__Prompt__
Give the listing again exactly, omitting its images.

__Dataset content__
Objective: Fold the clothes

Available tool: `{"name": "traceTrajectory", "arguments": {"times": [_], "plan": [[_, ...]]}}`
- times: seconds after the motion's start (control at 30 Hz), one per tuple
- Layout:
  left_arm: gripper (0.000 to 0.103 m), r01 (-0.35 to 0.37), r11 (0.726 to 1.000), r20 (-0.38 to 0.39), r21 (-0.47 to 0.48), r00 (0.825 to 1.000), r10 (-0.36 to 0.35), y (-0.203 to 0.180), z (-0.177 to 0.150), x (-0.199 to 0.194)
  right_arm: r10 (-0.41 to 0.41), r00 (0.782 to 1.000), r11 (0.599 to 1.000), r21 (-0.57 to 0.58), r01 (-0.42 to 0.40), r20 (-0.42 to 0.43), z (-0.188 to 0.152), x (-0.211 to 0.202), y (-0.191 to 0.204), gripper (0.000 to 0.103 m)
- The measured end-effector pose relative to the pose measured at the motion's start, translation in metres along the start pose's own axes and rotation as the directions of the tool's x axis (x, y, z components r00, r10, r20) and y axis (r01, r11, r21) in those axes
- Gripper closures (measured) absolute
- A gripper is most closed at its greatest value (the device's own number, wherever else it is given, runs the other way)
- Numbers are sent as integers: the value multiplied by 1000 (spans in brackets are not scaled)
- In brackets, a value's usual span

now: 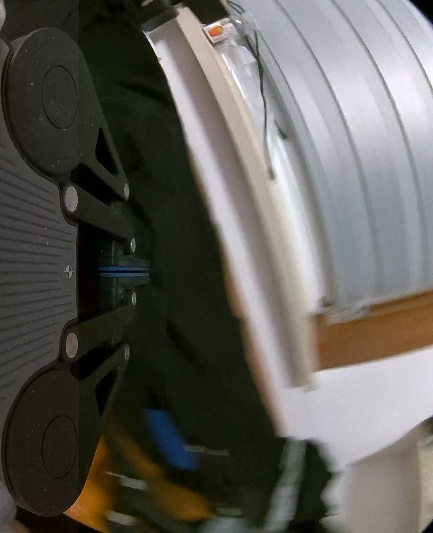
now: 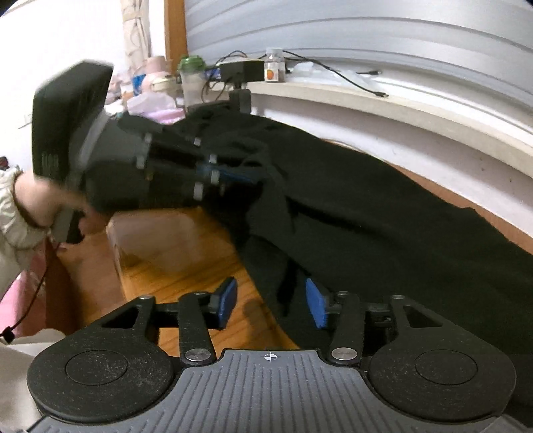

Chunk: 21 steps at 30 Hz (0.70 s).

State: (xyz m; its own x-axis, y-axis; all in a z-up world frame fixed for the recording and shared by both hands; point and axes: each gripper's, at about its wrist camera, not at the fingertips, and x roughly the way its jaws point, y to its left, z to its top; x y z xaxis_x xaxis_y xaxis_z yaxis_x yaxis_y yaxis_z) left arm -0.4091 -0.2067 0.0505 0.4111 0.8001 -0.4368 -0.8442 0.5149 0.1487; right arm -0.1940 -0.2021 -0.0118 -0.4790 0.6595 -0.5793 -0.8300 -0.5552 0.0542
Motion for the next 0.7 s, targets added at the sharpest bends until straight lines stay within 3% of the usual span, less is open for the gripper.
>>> {"name": "traceTrajectory", "arguments": {"times": [0.07,0.27,0.53,0.6,0.63,0.67,0.7], "plan": [[102,13,999,40,-42,999,-11,14,15,-10,10,1000,1000,11,-10,5,2,3,-1,55],[102,23,999,74,-38,997,-21,26,42,-21,44,999,999,18,-44,28,18,20,1,55],[102,111,986,14,-122,994,-110,47,43,-6,100,992,994,44,-103,76,45,60,1,54],[101,118,983,7,-140,993,-118,53,40,-6,147,985,987,59,-153,87,49,66,2,69],[101,120,982,5,-148,993,-121,55,38,-6,167,982,984,52,-172,87,49,64,7,92],[101,119,981,4,-152,993,-120,58,36,-7,185,979,981,44,-190,86,49,61,12,99],[101,111,981,7,-157,994,-111,61,34,-11,204,975,978,35,-208,85,48,59,17,99]]}}
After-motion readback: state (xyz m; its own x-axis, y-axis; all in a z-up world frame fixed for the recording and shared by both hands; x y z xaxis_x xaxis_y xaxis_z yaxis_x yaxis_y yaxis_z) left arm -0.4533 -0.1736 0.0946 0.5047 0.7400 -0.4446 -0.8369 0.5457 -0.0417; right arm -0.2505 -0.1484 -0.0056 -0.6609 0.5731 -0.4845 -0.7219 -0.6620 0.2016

__Written answer__
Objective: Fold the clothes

Available tool: `{"name": "traceTrajectory", "arguments": {"times": [_], "plan": [[_, ...]]}}`
- times: seconds after the motion's start (control at 30 Hz), one per tuple
- Layout:
  left_arm: gripper (0.000 to 0.103 m), r01 (-0.35 to 0.37), r11 (0.726 to 1.000), r20 (-0.38 to 0.39), r21 (-0.47 to 0.48), r00 (0.825 to 1.000), r10 (-0.36 to 0.35), y (-0.203 to 0.180), z (-0.177 to 0.150), x (-0.199 to 0.194)
  right_arm: r10 (-0.41 to 0.41), r00 (0.782 to 1.000), r11 (0.599 to 1.000), r21 (-0.57 to 0.58), r01 (-0.42 to 0.40), r20 (-0.42 to 0.43), z (-0.188 to 0.152), x (-0.211 to 0.202), y (-0.191 to 0.204), gripper (0.000 to 0.103 m)
- The measured end-effector pose relative to the pose measured at the motion's start, translation in metres along the start pose's own axes and rotation as the directions of the tool's x axis (x, y, z components r00, r10, r20) and y axis (r01, r11, r21) in those axes
- Gripper closures (measured) absolute
- A gripper is most closed at its greatest value (the device's own number, wherever else it is given, runs the other way)
- Numbers are sent as integers: the value multiplied by 1000 (spans in brackets are not scaled)
- In brackets, a value's usual span

now: 
now: 

Chunk: 21 steps at 30 Hz (0.70 s).

State: (xyz m; its own x-axis, y-axis; all in a z-up world frame fixed for the recording and shared by both hands; point and axes: each gripper's, at about its wrist camera, not at the fingertips, and x roughly the way its jaws point, y to its left, z to its top; x y z xaxis_x xaxis_y xaxis_z yaxis_x yaxis_y yaxis_z) left arm -0.4091 -0.2067 0.0505 0.4111 0.8001 -0.4368 -0.8442 0.5149 0.1487; right arm -0.1940 -0.2021 -0.0118 -0.4790 0.6595 -0.5793 -0.8300 -0.5552 0.0542
Motion for the next 0.7 s, targets added at the sharpest bends until straight lines stay within 3% of the usual span, less is open for the gripper.
>>> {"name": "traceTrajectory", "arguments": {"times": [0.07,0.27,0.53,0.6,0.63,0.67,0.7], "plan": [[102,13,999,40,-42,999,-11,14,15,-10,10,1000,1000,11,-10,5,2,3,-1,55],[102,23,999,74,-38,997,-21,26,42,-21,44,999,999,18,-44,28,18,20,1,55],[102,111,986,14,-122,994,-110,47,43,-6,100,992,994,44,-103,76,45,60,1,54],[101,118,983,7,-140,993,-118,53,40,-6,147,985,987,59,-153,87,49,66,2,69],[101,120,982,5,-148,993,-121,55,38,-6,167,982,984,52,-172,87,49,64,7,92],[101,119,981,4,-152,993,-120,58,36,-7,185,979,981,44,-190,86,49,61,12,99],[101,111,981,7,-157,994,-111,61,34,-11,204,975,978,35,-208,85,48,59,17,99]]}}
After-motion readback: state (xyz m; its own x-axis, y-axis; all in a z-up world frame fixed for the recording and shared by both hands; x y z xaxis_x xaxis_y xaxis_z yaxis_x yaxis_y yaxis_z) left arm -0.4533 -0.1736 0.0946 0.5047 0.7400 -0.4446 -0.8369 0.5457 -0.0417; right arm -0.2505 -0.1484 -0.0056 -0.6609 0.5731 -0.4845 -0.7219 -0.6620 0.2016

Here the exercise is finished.